SAUK RAPIDS -- The holiday break will start for most students next week. At Sauk Rapids-Rice their last day of school is on Tuesday and they resume classes on Monday, January 4th.

Superintendent Brad Bergstrom says, for now, the entire district will remain in a distance learning model through Friday, January 8th. He says no decisions have been made beyond that.

I've had some people say to me "Superintendent Bergstrom, are we going to be in distance learning through the end of the school year?"  That's what I have heard.  I just want to be really clear with everybody no decisions have been made past January 8th.  The board will be meeting prior to that to look at what the data is telling us.

Wednesday Governor Tim Walz announced all elementary schools across the state could go to in-person learning effective on January 18th.
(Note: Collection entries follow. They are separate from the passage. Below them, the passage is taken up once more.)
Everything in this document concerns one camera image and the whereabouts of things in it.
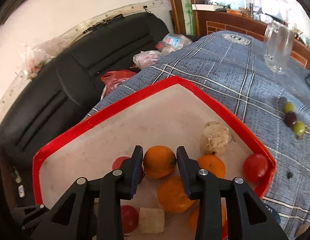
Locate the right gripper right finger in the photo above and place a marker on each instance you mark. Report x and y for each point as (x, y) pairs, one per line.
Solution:
(247, 216)

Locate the large red tomato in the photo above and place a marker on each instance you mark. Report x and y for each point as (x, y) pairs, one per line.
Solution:
(118, 162)

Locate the green grape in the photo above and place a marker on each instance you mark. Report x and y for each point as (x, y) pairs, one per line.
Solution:
(288, 107)
(298, 128)

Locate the dark purple grape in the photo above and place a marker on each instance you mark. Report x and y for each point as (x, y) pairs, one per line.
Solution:
(290, 119)

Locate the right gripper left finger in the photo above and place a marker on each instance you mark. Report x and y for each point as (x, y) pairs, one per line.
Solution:
(91, 208)

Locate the blue plaid tablecloth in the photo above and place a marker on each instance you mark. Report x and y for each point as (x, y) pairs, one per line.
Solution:
(230, 68)

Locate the red plastic bag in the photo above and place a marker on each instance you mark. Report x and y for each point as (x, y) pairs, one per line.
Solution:
(114, 79)

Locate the wooden cabinet counter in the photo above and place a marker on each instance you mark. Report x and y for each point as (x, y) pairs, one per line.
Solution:
(208, 22)

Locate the clear bag with packets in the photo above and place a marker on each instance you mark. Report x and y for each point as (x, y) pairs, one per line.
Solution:
(171, 43)

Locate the red rimmed white tray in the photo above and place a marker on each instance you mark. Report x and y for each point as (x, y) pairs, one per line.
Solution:
(172, 113)

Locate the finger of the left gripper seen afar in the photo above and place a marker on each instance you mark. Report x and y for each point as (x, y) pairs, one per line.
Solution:
(29, 217)

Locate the orange tangerine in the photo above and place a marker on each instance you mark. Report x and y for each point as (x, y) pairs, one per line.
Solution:
(159, 162)
(172, 197)
(194, 217)
(213, 164)

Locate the clear glass pitcher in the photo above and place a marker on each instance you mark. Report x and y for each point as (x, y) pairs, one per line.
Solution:
(278, 44)

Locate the black leather sofa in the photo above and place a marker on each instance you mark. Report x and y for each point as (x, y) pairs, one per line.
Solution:
(70, 85)

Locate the small red tomato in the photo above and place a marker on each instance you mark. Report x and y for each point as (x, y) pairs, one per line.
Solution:
(129, 218)
(255, 167)

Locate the clear plastic bag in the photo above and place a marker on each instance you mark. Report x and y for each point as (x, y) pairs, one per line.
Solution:
(146, 58)
Every student enrolled in the Sauk Rapids-Rice school district can get a free meal every day for lunch this year. However, this program being offered due to the COVID-19 pandemic could have a big financial impact on districts next year.

Bergstrom says there is no sign-up required this year for the free and reduced lunch program fewer forms are getting filled-out and therefore the federal funding for the program next year will be less.

We want families to fill that out because there are some advantages other than the free and reduced meals.  There are some dollars and funding that goes to school districts and because we are less than where we have been in the past it's certainly going to have an economic impact on us for sure.

Bergstrom says the federal government has extended the deadline for schools to get families to fill out the free and reduced lunch forms until January 4th.

One of the biggest reasons why the state's updated budget forecast has a surplus instead of a deficit is because fewer families have enrolled their kids in public school this year. Brad Bergstrom says in his district they have seen an increase in homeschool students, however, there hasn't been a big shift to private schools. He says the other issue is something called "academic redshirts" where parents delay enrolling their kids in kindergarten for a year.

The lack of kindergarten students, we're probably about 40 students from what we would normally expect it to be, and then the students going into homeschooling are impacting us.

Bergstrom says this year's kindergarten class with 40 fewer students will provide challenges for the district throughout their academic careers because they'll have to staff for much larger classes ahead of them and behind them.